**Task to complete**: Among the lines below, copy each one in which "paper" appears.

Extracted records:
▬▬▬▬▬▬

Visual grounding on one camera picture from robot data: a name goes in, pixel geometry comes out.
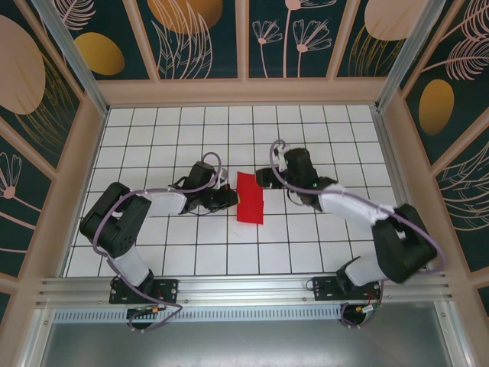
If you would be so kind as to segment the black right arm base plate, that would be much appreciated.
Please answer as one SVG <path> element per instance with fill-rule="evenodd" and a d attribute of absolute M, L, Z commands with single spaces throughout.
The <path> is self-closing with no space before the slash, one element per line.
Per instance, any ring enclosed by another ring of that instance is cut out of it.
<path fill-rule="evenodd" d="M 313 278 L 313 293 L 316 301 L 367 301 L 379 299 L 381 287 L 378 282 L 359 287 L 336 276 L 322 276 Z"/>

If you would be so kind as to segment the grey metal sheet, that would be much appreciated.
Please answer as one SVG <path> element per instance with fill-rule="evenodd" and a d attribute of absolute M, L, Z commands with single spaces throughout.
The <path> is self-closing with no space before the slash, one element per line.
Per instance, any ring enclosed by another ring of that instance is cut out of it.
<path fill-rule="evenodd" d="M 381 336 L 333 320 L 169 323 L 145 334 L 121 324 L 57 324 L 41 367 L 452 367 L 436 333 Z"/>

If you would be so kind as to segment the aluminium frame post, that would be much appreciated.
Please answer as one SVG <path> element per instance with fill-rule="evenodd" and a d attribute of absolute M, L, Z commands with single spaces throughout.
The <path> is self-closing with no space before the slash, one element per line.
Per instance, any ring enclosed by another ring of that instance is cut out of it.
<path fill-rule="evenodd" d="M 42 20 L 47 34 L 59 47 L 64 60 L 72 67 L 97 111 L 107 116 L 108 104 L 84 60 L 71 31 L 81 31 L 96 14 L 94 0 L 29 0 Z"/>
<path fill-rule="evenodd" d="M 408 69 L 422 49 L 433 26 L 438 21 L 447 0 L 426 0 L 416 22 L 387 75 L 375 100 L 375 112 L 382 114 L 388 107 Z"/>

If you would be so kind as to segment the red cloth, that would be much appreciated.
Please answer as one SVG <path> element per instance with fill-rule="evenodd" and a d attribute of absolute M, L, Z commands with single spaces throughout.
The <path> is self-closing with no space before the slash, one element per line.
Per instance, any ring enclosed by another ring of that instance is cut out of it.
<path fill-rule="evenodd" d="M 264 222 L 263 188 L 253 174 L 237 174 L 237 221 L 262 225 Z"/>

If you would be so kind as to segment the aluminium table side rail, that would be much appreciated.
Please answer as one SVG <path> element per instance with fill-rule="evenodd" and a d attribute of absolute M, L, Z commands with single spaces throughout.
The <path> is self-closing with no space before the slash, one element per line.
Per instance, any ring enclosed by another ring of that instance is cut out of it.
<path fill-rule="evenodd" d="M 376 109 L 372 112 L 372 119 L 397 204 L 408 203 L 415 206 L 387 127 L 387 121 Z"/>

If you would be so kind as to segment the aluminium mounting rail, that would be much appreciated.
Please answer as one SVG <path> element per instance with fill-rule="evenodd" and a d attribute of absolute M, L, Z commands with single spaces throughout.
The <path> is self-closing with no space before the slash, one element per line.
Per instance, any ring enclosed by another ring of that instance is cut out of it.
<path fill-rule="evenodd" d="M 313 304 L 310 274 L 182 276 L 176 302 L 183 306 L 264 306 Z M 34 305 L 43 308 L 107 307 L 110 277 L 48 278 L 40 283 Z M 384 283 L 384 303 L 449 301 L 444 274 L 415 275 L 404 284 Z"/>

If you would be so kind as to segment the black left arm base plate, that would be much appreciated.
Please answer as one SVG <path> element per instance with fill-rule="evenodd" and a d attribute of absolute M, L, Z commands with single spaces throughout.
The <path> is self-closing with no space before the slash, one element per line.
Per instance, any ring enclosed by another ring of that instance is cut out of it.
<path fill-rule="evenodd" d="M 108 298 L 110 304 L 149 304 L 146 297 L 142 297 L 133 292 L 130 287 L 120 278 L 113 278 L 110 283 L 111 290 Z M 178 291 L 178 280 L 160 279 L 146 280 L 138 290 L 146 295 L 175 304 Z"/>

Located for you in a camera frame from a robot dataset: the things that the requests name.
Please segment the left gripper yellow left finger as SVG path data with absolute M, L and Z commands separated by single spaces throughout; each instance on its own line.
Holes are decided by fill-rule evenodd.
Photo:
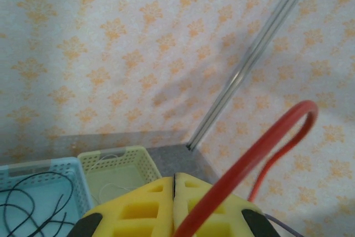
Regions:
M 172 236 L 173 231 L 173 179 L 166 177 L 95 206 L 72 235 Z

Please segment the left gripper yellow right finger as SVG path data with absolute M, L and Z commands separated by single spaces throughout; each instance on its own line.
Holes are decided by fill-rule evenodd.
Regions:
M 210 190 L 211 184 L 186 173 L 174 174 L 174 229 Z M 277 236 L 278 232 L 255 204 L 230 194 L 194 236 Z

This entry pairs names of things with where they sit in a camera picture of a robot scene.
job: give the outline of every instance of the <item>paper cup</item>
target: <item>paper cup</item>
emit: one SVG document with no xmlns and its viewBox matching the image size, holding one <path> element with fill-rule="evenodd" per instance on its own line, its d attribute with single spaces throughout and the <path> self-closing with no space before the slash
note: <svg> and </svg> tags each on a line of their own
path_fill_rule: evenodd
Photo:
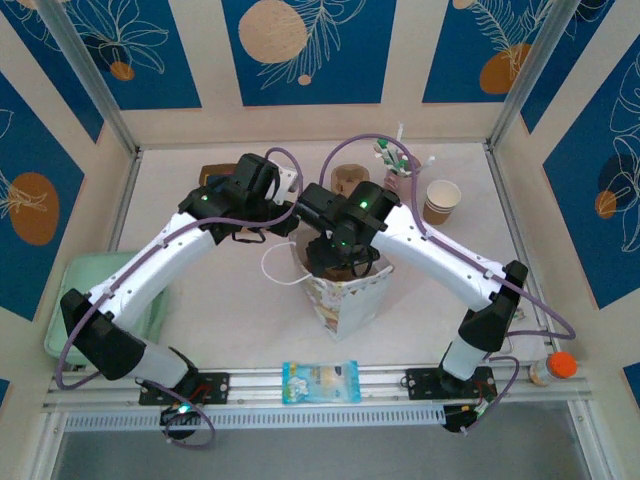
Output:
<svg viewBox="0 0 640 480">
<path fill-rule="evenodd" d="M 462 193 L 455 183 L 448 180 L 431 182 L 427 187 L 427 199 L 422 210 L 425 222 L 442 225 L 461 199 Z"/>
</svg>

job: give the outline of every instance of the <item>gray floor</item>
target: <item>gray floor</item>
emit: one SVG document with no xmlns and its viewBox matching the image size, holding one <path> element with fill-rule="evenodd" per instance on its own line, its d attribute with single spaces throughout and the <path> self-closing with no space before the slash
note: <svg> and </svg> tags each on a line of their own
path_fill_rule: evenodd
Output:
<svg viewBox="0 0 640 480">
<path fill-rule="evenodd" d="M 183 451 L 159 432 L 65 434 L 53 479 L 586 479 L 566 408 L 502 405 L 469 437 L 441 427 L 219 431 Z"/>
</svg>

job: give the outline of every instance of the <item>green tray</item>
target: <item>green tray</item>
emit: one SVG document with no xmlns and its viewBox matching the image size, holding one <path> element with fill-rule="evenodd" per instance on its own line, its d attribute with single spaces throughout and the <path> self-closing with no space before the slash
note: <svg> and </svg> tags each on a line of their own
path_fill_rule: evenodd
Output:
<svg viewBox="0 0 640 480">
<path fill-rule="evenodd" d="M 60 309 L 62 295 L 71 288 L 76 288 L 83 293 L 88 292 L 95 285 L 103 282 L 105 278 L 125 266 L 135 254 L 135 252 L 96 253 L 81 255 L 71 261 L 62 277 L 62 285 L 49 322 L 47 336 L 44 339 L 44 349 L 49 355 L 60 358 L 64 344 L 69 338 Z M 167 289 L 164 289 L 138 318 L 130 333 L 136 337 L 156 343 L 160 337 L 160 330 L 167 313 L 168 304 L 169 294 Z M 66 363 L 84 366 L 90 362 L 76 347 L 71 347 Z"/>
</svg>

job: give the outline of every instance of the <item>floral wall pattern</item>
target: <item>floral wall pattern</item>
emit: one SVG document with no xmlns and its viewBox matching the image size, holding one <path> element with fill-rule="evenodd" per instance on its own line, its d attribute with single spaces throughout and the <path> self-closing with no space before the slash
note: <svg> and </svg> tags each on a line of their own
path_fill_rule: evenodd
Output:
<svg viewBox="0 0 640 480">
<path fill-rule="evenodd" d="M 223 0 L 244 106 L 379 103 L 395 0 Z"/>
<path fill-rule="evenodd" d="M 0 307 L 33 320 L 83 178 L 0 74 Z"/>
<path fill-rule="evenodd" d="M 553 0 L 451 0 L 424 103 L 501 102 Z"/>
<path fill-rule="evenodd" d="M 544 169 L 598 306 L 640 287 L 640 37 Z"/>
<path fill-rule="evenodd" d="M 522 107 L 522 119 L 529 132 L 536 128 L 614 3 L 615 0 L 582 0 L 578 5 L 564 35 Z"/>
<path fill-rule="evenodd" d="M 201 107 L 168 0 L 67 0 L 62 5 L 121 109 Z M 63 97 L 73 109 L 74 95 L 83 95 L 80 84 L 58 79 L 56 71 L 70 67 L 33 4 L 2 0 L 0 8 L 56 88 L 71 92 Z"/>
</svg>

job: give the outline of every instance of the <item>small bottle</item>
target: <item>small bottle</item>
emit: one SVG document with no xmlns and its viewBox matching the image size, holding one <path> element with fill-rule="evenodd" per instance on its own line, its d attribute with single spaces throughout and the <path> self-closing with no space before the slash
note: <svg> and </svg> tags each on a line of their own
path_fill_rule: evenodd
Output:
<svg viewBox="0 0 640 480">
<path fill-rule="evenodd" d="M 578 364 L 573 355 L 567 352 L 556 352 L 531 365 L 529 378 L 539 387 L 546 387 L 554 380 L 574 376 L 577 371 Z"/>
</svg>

▬▬▬▬▬▬

**Completed exercise**:
job: give the outline of every instance of the <item>paper cup</item>
target: <item>paper cup</item>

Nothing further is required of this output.